*EXERCISE AIM*.
Print the listing exactly, but only as far as the line containing "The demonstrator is". The first line and that line are both included.
[INPUT DATA — start]
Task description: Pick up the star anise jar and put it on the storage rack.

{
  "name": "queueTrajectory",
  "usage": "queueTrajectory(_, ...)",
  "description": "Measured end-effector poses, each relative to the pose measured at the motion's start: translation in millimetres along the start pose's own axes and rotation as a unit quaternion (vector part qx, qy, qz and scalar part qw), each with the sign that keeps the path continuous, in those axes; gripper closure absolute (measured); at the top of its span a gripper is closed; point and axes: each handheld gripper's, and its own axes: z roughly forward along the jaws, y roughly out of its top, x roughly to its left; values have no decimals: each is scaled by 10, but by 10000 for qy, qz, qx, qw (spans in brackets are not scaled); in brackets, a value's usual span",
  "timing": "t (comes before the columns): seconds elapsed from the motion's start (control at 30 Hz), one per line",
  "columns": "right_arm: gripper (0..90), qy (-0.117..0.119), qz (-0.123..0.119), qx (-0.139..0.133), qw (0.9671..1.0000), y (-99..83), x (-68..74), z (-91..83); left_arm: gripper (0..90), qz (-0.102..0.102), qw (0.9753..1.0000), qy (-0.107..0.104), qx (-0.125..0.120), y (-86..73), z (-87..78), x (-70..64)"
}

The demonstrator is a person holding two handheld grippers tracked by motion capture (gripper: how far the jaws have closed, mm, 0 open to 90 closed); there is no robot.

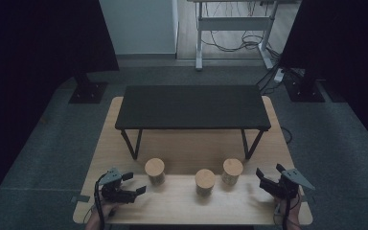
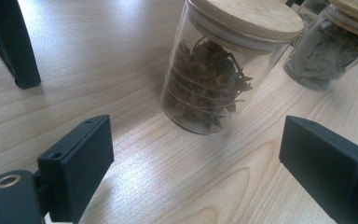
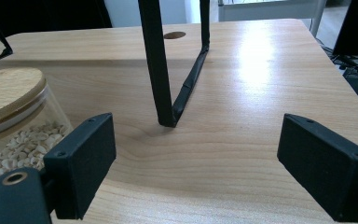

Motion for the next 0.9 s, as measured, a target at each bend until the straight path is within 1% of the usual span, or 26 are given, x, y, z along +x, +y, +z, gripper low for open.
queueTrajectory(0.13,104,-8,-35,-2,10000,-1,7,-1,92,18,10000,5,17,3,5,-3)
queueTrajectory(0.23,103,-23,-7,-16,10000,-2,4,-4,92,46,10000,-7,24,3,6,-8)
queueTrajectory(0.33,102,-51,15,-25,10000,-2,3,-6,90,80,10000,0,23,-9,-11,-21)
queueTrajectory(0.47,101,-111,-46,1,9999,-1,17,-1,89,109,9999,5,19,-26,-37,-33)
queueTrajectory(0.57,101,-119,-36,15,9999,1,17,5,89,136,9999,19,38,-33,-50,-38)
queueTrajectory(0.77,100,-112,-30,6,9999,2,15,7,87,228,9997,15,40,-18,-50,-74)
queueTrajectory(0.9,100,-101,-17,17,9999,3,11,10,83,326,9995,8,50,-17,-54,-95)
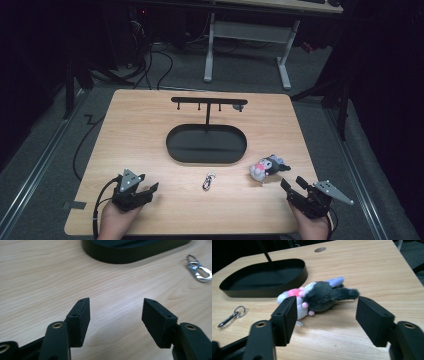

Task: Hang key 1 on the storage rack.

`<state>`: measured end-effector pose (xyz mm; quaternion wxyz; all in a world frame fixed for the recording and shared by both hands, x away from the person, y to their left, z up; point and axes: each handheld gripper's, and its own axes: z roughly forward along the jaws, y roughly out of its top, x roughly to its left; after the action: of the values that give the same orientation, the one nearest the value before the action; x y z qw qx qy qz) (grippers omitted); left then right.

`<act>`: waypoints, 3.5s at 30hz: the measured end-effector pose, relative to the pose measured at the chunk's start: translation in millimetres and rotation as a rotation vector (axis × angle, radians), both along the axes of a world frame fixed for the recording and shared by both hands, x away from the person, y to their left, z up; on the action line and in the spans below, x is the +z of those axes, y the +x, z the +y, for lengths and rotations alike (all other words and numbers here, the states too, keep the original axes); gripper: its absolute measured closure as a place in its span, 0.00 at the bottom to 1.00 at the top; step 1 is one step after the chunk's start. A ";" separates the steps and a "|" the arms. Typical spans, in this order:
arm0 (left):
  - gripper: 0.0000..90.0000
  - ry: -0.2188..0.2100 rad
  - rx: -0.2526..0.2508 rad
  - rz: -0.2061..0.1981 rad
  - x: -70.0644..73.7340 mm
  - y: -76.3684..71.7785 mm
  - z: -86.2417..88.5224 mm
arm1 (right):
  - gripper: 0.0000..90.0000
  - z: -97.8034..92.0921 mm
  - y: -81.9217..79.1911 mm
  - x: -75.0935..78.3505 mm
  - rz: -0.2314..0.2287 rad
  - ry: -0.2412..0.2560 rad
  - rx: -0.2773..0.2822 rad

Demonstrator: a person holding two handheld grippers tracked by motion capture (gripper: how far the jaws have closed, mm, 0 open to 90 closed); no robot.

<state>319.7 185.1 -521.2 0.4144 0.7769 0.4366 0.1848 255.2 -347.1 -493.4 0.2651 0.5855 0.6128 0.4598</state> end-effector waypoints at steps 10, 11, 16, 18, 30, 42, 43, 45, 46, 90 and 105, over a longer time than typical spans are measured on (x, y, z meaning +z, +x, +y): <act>0.40 -0.042 -0.051 -0.037 -4.7 0.4 -2.2 | 0.52 -2.3 2.2 -3.3 0.024 -0.024 0.033; 0.40 -0.040 -0.044 -0.039 -4.2 0.4 -1.6 | 0.54 -3.0 2.9 -3.6 0.026 -0.025 0.039; 0.40 -0.053 -0.011 -0.037 -2.2 0.8 4.9 | 0.70 -5.2 7.1 -3.2 0.033 -0.039 0.063; 0.40 -0.051 -0.001 -0.036 -2.6 0.3 7.2 | 0.83 -5.3 10.0 -3.4 0.037 -0.057 0.070; 0.40 -0.055 0.087 -0.040 -1.8 -25.3 38.0 | 1.00 -0.8 58.2 -12.2 0.127 -0.180 0.041; 0.40 -0.080 0.104 -0.052 2.6 -27.4 46.7 | 1.00 3.0 56.6 6.2 0.062 -0.158 0.042; 0.40 -0.075 0.096 -0.057 3.0 -24.8 44.0 | 1.00 7.6 51.5 8.7 0.053 -0.144 0.059; 0.40 -0.067 0.080 -0.061 3.2 -21.3 38.2 | 0.99 26.3 40.4 12.5 0.039 -0.133 0.117; 0.40 -0.066 0.073 -0.061 2.6 -20.9 36.3 | 0.99 40.6 36.9 12.2 0.042 -0.138 0.160; 0.40 -0.096 -0.048 -0.075 23.4 -9.9 2.8 | 0.87 27.0 30.3 -13.8 0.174 -0.125 0.159; 0.40 -0.050 -0.081 -0.085 7.7 -8.8 6.2 | 0.74 57.9 33.6 -10.2 0.226 -0.170 0.268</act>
<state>310.9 191.3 -513.5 0.4590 0.7747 0.3915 0.1895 288.7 -289.2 -503.6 0.1796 0.5219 0.7479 0.3688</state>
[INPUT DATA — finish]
*RESPONSE TO THIS TASK*.
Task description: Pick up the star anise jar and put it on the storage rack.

{
  "name": "queueTrajectory",
  "usage": "queueTrajectory(_, ...)",
  "description": "Measured end-effector poses, each relative to the pose measured at the motion's start: translation in millimetres along the start pose's own axes and rotation as a unit quaternion (vector part qx, qy, qz and scalar part qw), each with the sign that keeps the path continuous, in those axes; gripper closure absolute (measured); at the top of its span a gripper is closed; point and axes: each handheld gripper's, and its own axes: z roughly forward along the jaws, y roughly out of its top, x roughly to its left; values have no decimals: each is scaled by 10, but by 10000 for qy, qz, qx, qw (spans in brackets are not scaled); in brackets, a value's usual span",
  "timing": "t (comes before the columns): seconds elapsed from the motion's start (control at 30 Hz), one per line",
  "columns": "right_arm: gripper (0..90), qy (-0.117..0.119), qz (-0.123..0.119), qx (-0.139..0.133), qw (0.9671..1.0000), y (-99..83), x (-68..74), z (-91..83); left_arm: gripper (0..90), qz (-0.102..0.102), qw (0.9753..1.0000), qy (-0.107..0.104), qx (-0.125..0.120), y (-86..73), z (-87..78), x (-70..64)"
}

The demonstrator is a person holding two handheld grippers tracked by motion capture (gripper: how far the jaws have closed, mm, 0 open to 90 closed); there is no robot.

No additional answer is expected.